Opening the parcel, he discovered the boots had somehow been switched, no doubt by mistake, for a button accordion. Checking the catalogue numbers and the bill showed the store had somehow managed to mix his order, so that his $30 boots had now become a $200 accordion! Furious with the mix-up, he was all set to return to the post office and fire off a nasty letter demanding the store smarten up and send his boots special delivery on the next plane out of Montreal. Winter was upon us and his feet were getting colder by the day.
Recalling my fondness for Harry Hibbs' music, I suddenly realized this was my chance to buy an accordion for $30, save him the trouble of returning it and become an accomplished musician all in a single blow! The deal was struck.
During the next few days, I enlisted the help of several Inuit friends, who could play, to teach me a few tunes and I can still play them.
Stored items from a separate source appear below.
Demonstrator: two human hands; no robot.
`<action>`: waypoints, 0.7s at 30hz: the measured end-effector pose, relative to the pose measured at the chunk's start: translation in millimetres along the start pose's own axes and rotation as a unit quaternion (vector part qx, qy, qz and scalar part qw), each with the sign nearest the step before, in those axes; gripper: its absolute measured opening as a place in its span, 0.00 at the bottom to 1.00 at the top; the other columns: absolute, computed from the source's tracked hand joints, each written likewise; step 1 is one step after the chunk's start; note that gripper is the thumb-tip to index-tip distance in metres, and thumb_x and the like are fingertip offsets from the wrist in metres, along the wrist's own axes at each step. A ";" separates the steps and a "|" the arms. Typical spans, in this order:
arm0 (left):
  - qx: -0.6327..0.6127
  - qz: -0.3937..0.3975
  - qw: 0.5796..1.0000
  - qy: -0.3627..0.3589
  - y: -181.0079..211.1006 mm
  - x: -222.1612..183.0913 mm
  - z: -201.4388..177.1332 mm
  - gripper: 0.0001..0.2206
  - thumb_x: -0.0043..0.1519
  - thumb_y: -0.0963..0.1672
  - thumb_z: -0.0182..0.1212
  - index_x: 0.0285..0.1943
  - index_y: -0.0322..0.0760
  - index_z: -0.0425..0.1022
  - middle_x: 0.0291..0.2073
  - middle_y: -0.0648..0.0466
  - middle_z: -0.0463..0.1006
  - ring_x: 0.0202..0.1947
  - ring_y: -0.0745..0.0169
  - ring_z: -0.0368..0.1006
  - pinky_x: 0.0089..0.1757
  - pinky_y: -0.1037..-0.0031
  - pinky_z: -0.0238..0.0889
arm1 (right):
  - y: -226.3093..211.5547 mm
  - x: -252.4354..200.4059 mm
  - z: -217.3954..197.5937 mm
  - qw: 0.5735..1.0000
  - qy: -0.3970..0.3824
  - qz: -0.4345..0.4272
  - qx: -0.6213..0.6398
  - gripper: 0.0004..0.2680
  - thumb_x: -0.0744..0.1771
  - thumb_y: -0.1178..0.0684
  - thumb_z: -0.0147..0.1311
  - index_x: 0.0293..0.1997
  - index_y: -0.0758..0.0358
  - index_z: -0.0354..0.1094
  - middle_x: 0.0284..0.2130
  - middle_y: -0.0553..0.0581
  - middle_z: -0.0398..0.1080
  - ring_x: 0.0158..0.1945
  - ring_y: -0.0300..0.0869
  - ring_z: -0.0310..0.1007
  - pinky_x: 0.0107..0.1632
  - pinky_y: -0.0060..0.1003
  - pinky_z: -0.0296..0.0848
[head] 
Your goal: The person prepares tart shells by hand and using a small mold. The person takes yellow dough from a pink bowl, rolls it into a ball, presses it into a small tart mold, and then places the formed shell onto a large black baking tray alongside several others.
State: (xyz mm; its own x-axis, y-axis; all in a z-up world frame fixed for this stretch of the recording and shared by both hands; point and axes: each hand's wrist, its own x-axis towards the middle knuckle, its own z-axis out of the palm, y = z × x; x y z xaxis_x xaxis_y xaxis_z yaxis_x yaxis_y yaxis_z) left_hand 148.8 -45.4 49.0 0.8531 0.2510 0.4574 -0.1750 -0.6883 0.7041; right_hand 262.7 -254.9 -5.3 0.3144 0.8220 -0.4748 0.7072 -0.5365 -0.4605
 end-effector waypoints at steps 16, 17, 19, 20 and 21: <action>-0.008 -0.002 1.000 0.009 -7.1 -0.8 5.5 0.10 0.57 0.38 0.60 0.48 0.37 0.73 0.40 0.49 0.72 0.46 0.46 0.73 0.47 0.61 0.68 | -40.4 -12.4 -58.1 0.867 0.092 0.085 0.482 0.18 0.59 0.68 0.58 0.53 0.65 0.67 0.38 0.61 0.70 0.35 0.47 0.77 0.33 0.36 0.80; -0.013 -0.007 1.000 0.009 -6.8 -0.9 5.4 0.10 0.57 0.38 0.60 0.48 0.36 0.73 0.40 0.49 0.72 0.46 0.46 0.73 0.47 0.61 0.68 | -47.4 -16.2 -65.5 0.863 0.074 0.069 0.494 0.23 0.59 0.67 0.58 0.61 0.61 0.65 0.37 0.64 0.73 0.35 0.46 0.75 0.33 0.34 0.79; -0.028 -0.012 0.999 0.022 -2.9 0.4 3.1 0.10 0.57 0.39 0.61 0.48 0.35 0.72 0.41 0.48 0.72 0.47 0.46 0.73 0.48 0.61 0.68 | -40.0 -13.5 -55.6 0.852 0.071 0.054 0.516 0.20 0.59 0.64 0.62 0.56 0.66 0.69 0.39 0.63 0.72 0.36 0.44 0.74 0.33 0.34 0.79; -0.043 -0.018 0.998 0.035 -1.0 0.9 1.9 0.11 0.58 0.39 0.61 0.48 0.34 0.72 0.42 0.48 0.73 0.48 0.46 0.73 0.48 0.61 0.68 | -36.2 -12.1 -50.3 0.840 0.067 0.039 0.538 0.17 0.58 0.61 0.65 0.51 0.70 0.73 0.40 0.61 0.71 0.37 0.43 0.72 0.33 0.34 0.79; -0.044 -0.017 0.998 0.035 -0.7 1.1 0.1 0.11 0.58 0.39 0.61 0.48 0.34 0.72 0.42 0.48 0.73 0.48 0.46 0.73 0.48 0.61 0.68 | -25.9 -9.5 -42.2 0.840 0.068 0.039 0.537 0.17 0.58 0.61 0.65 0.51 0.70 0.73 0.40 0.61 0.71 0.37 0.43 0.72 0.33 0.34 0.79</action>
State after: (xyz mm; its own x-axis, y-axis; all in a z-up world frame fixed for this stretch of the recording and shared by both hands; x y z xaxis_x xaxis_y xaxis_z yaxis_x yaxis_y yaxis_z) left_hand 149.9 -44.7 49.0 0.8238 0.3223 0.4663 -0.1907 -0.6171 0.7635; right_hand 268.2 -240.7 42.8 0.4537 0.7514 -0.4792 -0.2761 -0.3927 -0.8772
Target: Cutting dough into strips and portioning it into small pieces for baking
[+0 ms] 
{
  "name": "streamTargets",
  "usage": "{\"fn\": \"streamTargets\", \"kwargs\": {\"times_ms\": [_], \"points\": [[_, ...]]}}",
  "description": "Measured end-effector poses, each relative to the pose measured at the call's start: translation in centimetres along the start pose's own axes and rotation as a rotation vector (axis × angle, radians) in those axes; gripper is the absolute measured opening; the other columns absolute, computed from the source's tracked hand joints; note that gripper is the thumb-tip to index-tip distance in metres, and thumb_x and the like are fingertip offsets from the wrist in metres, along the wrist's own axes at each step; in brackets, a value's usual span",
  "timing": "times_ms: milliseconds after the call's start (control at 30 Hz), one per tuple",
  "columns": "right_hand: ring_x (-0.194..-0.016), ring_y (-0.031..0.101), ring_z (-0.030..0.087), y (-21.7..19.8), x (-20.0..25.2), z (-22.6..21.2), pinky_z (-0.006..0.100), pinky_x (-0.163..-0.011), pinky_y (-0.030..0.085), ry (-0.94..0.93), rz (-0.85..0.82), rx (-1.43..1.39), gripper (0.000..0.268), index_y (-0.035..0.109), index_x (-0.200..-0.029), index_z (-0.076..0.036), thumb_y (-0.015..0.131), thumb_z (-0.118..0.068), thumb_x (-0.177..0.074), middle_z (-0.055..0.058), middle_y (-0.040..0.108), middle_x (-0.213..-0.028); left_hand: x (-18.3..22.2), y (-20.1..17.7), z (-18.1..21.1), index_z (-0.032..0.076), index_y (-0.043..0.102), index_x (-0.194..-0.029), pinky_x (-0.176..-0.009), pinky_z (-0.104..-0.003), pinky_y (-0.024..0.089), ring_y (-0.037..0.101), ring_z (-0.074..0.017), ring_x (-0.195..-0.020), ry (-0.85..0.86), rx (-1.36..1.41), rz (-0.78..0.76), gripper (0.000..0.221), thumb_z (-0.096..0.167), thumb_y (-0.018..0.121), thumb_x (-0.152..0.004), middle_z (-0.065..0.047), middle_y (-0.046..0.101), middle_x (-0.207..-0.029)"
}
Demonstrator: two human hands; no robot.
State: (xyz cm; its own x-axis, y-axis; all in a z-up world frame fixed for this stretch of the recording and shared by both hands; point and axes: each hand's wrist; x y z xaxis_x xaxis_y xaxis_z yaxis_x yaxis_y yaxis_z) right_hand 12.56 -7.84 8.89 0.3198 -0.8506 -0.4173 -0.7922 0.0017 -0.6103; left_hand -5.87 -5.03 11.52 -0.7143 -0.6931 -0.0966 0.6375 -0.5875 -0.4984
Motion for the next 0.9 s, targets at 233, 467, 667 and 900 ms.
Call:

The tunes are fast paced pieces, good for dancing in the style popular back then in the small northern Quebec Inuit coastal villages. Mind you, they are the only tunes I know on the accordion, but having been brought up the Labrador coast by Newfoundlanders during the days of the fur traders, they'll be perfect for my trip in August!
Now, 30 years later, I still don't even know the names of any of the tunes, but I have played them for years to my classrooms of children, who, of course, thought I was Harry Hibbs, reincarnated. Maybe they'll think so on the Rock as well. Or maybe I will be taken out in the bay to be submerged quietly in the dark, cold waters, while the fog drifts about hiding the dirty deed from onlookers. That's why I'm going to take along my Reed suit to wear while I'm playing, just in case I need to swim back to shore after I untie the rocks attached to my feet...


derrick said...

ok then, where's the audio?? :)

Michael said...

Will these blogs do audio? Oh lord, the damage I could do...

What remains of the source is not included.